The hiring environment is likely to remain very competitive for the foreseeable future, so regularly updating your recruitment marketing message (and your company’s offerings) will be critical to continuing to attract enthusiastic, on-target candidates for your positions. Stay on top of your messaging to make sure you’re attracting those future stars that will help your team thrive!
We’ll leave you with Three Golden Posting Rules that will help your postings perform better:
- Put on your job seeker glasses. We often hear, “I just want to get this posted, I’ll make sure to come back and update the details later.” This is an unfortunate misstep that we’d like to see all employers avoid. A listing gets its maximum organic exposure when it’s freshly posted, and as the saying goes, you don’t get a second chance at a first impression. Before you hit that post and pay button, first look for the preview button and review all the page(s) of your advertising. If you are renewing a profile, don’t miss that crucial second page that lists all of your jobs and season dates! Do the photos that display line up with the season that you are hiring for? Is the start date in the past? Are you advertising wages? There are new fields on the basic profile that could use some new info. Taking two minutes to review can make a world of difference in your results.
- A Job Description is not an ad.
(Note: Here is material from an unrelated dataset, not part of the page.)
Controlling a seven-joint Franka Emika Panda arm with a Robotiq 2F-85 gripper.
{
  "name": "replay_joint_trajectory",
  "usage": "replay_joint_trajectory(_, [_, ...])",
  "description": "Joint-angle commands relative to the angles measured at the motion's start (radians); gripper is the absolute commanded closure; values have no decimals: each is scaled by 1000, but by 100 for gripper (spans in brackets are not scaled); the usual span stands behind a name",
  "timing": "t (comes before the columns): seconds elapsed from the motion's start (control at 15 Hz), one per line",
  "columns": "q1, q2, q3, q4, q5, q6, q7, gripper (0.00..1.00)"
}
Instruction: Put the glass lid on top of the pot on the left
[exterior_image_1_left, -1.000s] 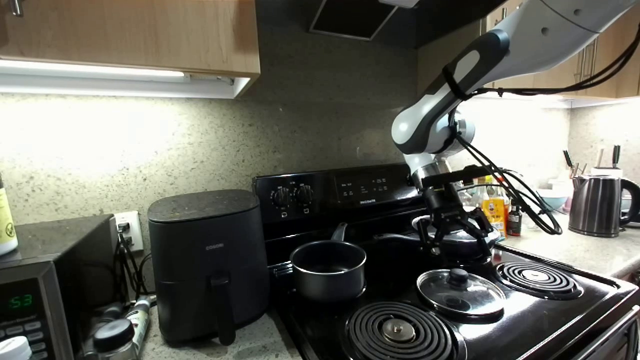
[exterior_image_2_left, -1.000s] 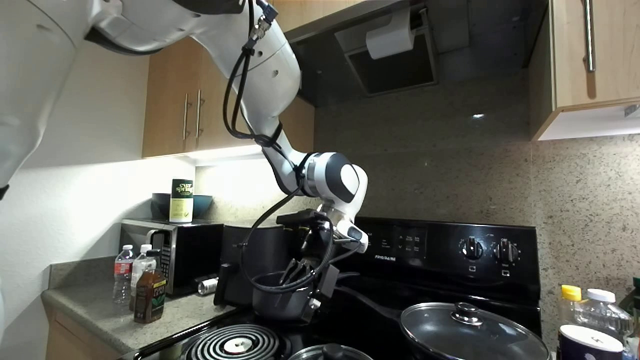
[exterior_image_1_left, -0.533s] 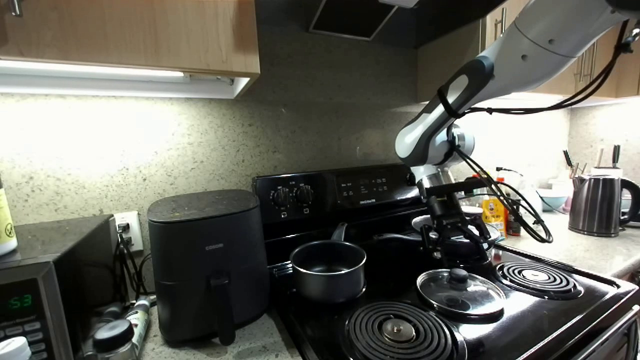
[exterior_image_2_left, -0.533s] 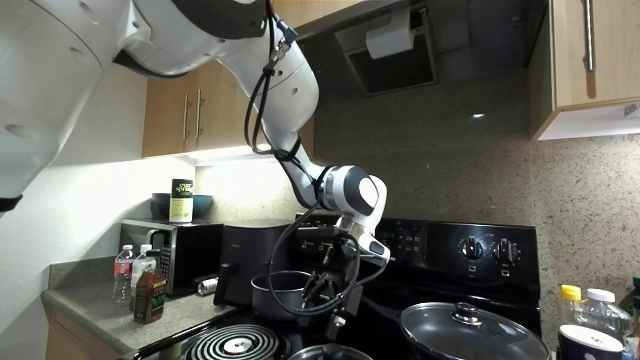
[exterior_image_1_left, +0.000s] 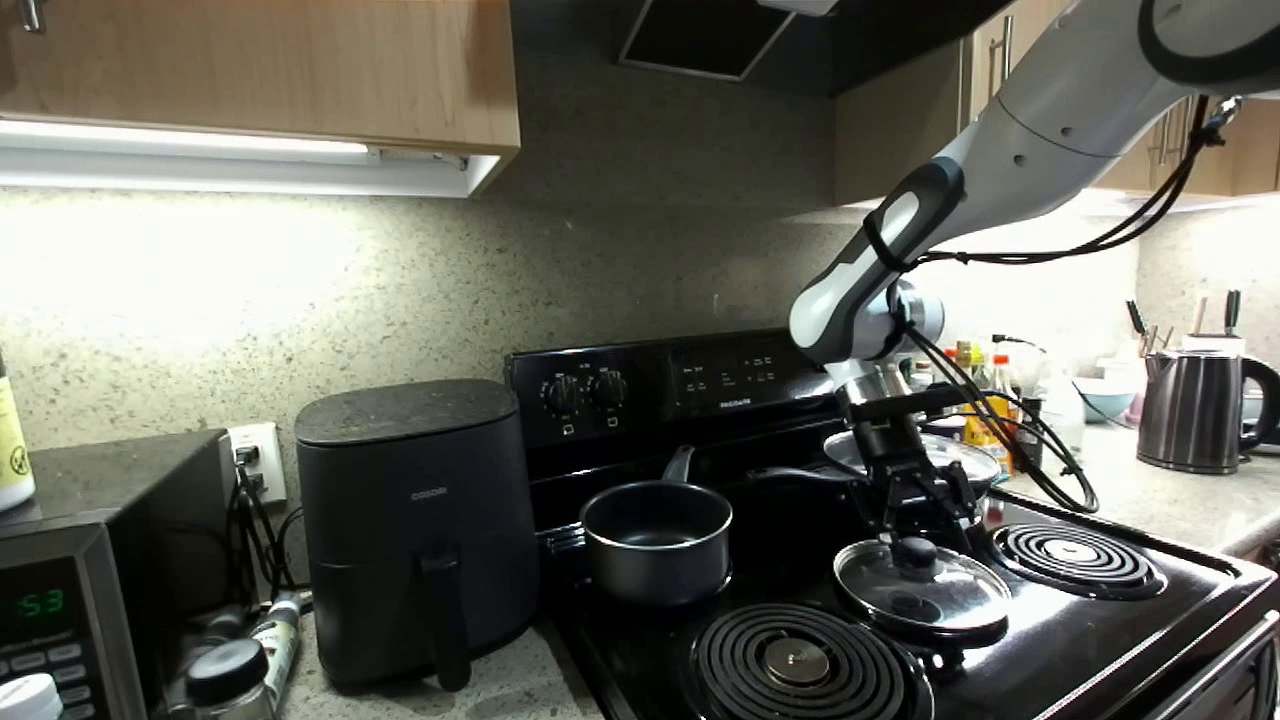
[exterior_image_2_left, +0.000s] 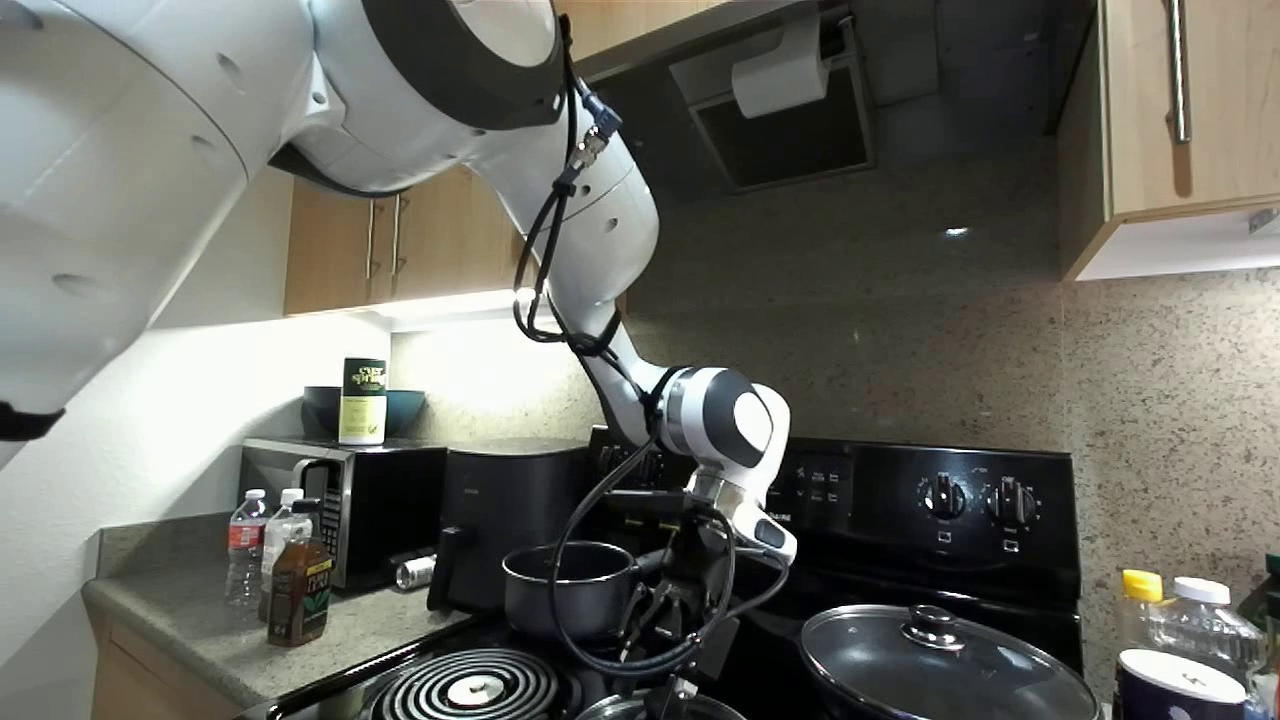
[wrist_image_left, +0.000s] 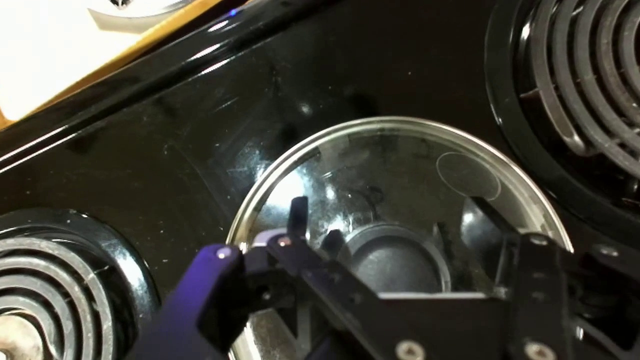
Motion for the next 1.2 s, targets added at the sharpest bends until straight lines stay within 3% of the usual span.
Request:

Copy and pasting a bulleted job description into your CoolWorks ad and hitting post might be fast, but it’s not effective when it comes to educating a potential applicant on your culture, your employee value proposition, and why they should invest their time and energy pursuing your opportunities. The ultimate swing and a miss is when an employer posts an ad that is a barebones dry job description, and a job seeker clicks apply now to continue learning more, and they land on the identical job acquisition page in your ATS. A housekeeping job is a housekeeping job. An ad isn’t the vehicle to cover every last detail of bending, kneeling, carrying, lifting, and folding. Use your marketing to sell your company, your culture, and the reason a housekeeping job at your company will be the kind of adventure that brings people to CoolWorks in the first place. You can cross the t’s and dot the i’s with the 37 bullet-pointed list of requirements a bit further into the process of the interviewing and hiring journey. It serves an important and necessary purpose in your organization, but it’s not the shiny lure that will attract and convert a seeker into an applicant.
- Space out your postings. Whether it’s multiple ads that you need to post, or posting and boosting a listing on the same day, instead space things out! By staggering your start dates, you’ll get increased organic exposure and better results. You can still do all of your postings in one session, but use the date picker to stagger the dates that listings go live on the site.